▶ _TASK DIRECTIONS_
How many lines below contain the word "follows"? Reply solely with the number.

▶ _TASK INPUTS_
************

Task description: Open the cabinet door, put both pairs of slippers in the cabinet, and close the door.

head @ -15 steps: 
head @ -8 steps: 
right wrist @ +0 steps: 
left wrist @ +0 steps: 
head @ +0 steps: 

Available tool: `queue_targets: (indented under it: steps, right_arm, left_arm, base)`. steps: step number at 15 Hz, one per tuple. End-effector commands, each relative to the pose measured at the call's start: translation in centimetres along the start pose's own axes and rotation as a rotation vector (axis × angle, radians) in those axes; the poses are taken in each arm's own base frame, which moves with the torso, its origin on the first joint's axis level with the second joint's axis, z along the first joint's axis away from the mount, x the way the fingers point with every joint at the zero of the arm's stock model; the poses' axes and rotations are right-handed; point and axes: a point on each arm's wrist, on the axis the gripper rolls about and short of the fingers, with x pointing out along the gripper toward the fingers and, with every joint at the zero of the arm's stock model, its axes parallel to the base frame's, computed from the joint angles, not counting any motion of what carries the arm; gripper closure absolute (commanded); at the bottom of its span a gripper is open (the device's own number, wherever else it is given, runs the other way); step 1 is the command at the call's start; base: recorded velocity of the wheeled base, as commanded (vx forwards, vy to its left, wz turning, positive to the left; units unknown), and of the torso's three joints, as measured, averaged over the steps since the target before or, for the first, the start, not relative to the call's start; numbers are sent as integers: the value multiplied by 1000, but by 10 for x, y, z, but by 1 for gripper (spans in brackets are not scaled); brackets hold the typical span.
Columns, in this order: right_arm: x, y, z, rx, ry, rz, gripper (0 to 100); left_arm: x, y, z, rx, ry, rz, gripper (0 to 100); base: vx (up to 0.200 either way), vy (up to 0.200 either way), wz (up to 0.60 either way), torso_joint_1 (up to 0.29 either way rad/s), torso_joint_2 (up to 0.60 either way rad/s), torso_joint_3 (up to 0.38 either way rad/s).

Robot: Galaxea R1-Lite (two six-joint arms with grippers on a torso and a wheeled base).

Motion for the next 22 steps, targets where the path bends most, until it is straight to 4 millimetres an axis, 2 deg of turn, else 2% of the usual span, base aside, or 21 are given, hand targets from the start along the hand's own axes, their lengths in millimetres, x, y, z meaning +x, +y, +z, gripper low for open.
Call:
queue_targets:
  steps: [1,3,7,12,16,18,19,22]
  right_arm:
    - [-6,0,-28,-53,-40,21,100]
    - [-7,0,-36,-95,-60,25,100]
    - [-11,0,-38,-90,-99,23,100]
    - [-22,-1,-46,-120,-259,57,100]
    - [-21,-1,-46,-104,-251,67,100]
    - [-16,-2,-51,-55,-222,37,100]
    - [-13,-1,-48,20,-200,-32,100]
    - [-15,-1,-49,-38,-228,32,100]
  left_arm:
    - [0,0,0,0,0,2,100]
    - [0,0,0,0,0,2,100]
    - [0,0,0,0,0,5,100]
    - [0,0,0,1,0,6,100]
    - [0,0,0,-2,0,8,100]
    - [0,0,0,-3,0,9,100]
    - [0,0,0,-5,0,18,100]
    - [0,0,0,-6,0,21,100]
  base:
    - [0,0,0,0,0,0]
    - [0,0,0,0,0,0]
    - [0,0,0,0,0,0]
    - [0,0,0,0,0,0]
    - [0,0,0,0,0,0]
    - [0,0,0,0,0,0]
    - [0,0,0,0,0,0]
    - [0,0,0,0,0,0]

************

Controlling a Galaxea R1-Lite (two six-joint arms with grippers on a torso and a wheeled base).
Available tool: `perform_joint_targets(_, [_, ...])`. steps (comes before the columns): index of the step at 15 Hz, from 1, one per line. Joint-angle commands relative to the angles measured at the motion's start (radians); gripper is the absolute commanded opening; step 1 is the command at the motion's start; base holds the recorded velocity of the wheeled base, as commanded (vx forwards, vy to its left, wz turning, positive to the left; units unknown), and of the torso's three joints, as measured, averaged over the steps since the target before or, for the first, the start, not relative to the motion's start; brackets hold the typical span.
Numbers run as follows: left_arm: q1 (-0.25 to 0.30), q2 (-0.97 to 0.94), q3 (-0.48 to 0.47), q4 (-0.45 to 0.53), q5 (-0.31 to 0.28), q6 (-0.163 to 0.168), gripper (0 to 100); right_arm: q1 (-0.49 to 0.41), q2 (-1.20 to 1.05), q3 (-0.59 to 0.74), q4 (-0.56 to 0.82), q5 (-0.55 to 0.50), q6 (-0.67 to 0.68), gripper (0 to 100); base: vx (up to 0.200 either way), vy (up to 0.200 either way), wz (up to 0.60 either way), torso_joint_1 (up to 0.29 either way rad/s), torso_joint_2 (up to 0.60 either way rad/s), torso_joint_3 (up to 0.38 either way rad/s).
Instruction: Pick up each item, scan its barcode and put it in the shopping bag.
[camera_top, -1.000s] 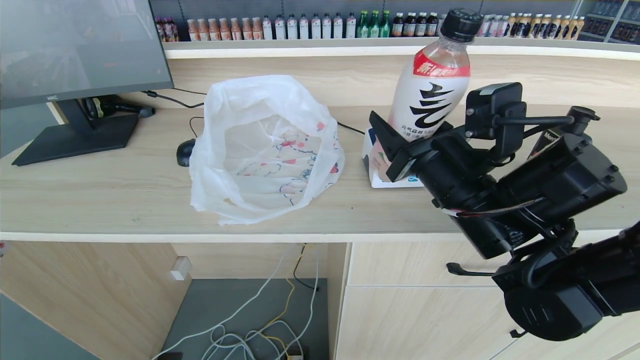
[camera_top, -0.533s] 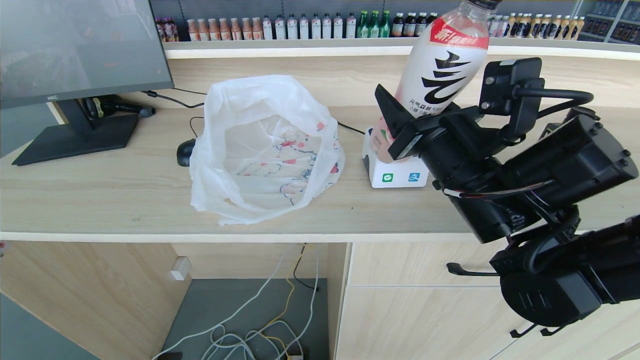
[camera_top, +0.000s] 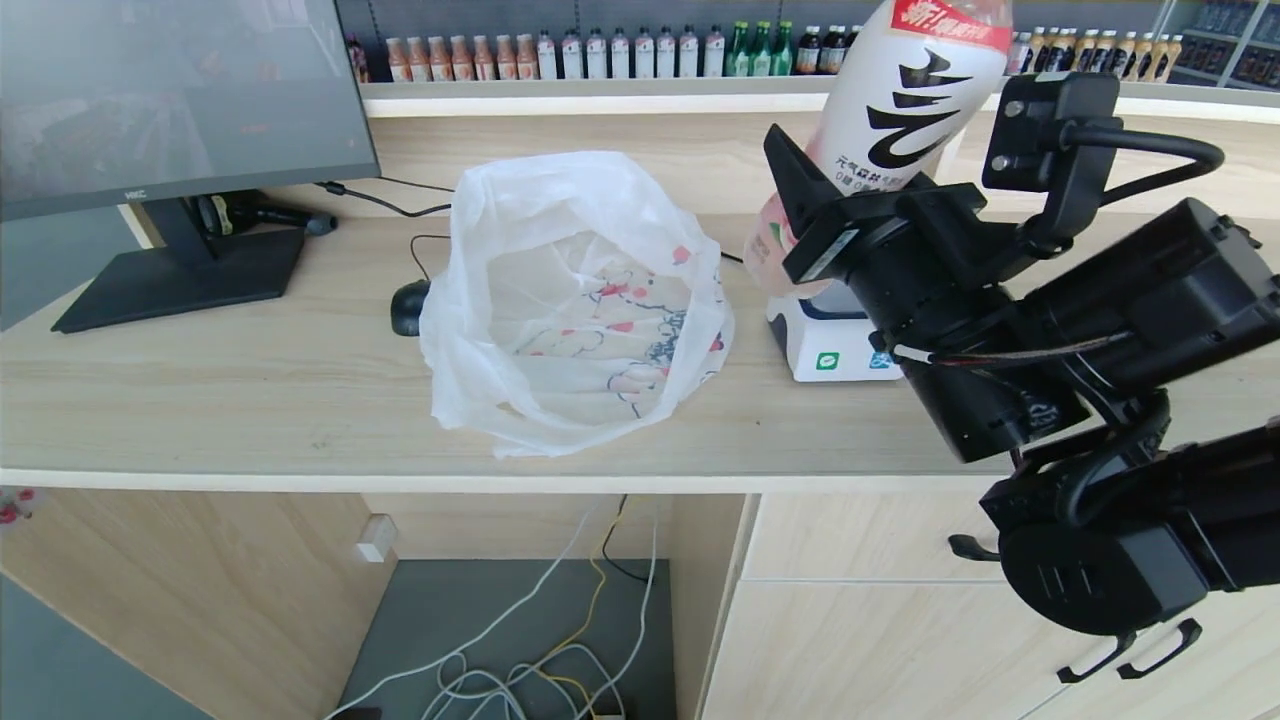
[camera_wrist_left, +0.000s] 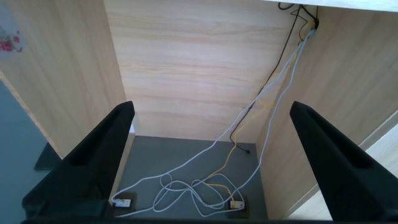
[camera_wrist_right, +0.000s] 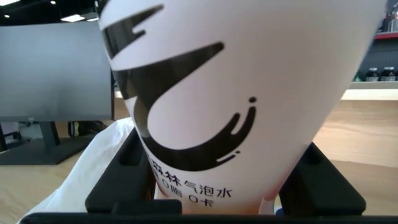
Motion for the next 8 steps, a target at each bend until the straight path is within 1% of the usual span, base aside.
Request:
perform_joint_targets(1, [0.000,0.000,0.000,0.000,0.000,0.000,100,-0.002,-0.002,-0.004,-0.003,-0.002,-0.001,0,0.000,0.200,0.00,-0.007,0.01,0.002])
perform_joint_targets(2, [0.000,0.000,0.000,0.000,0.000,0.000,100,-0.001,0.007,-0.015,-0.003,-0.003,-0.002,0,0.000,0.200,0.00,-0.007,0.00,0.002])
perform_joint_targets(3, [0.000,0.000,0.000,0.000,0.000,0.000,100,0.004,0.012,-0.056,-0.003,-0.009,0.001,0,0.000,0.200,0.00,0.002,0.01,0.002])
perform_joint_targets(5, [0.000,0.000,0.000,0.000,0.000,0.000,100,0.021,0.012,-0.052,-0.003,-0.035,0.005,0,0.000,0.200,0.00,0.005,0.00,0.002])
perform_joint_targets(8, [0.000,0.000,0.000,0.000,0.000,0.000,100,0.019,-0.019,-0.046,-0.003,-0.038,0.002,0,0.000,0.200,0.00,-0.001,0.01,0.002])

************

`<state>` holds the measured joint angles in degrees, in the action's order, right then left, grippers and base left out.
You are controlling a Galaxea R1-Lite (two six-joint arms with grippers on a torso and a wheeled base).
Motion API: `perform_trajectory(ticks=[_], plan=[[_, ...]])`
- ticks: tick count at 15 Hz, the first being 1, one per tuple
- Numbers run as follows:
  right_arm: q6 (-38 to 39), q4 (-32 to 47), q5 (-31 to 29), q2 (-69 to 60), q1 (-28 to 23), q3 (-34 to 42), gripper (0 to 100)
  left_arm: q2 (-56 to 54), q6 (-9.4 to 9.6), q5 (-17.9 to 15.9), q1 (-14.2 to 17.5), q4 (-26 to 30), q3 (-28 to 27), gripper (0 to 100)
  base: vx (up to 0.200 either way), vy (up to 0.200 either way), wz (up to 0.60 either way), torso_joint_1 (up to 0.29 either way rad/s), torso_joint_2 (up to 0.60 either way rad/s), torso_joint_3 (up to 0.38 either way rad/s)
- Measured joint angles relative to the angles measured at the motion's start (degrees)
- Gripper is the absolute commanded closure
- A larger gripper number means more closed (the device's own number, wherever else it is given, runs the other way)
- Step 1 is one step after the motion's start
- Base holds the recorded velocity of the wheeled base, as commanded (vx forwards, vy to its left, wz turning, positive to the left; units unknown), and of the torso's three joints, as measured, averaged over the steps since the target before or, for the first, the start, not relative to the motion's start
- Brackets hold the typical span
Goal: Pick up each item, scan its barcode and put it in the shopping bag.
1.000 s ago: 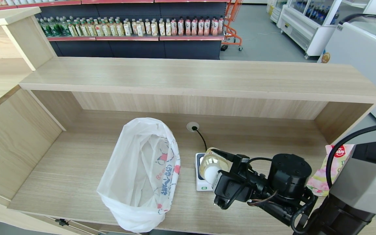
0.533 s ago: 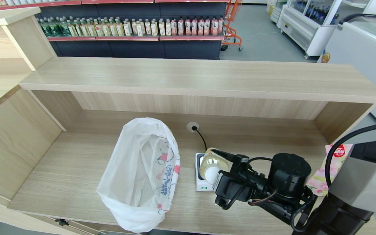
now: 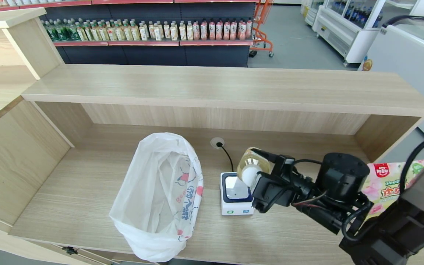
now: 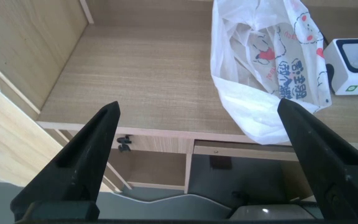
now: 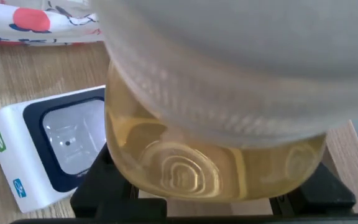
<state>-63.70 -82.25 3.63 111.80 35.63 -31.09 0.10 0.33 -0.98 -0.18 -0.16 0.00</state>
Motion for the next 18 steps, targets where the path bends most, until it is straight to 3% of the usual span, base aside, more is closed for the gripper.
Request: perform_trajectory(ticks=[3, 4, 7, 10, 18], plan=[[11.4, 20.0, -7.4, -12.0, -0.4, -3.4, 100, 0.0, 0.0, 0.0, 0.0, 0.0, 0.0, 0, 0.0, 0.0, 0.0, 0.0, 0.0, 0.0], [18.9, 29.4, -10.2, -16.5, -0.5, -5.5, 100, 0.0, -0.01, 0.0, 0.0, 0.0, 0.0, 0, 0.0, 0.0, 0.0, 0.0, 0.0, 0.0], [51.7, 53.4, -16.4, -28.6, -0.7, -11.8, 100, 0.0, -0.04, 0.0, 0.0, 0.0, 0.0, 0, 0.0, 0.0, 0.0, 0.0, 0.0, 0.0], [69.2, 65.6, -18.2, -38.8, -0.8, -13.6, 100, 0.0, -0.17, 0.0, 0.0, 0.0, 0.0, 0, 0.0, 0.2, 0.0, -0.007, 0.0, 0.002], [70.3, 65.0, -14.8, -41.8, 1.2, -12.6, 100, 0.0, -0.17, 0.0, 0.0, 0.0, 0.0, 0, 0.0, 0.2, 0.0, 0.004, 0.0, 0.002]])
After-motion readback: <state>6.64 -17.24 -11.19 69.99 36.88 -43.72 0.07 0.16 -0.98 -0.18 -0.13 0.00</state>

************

▶ _YOUR SOLUTION_
2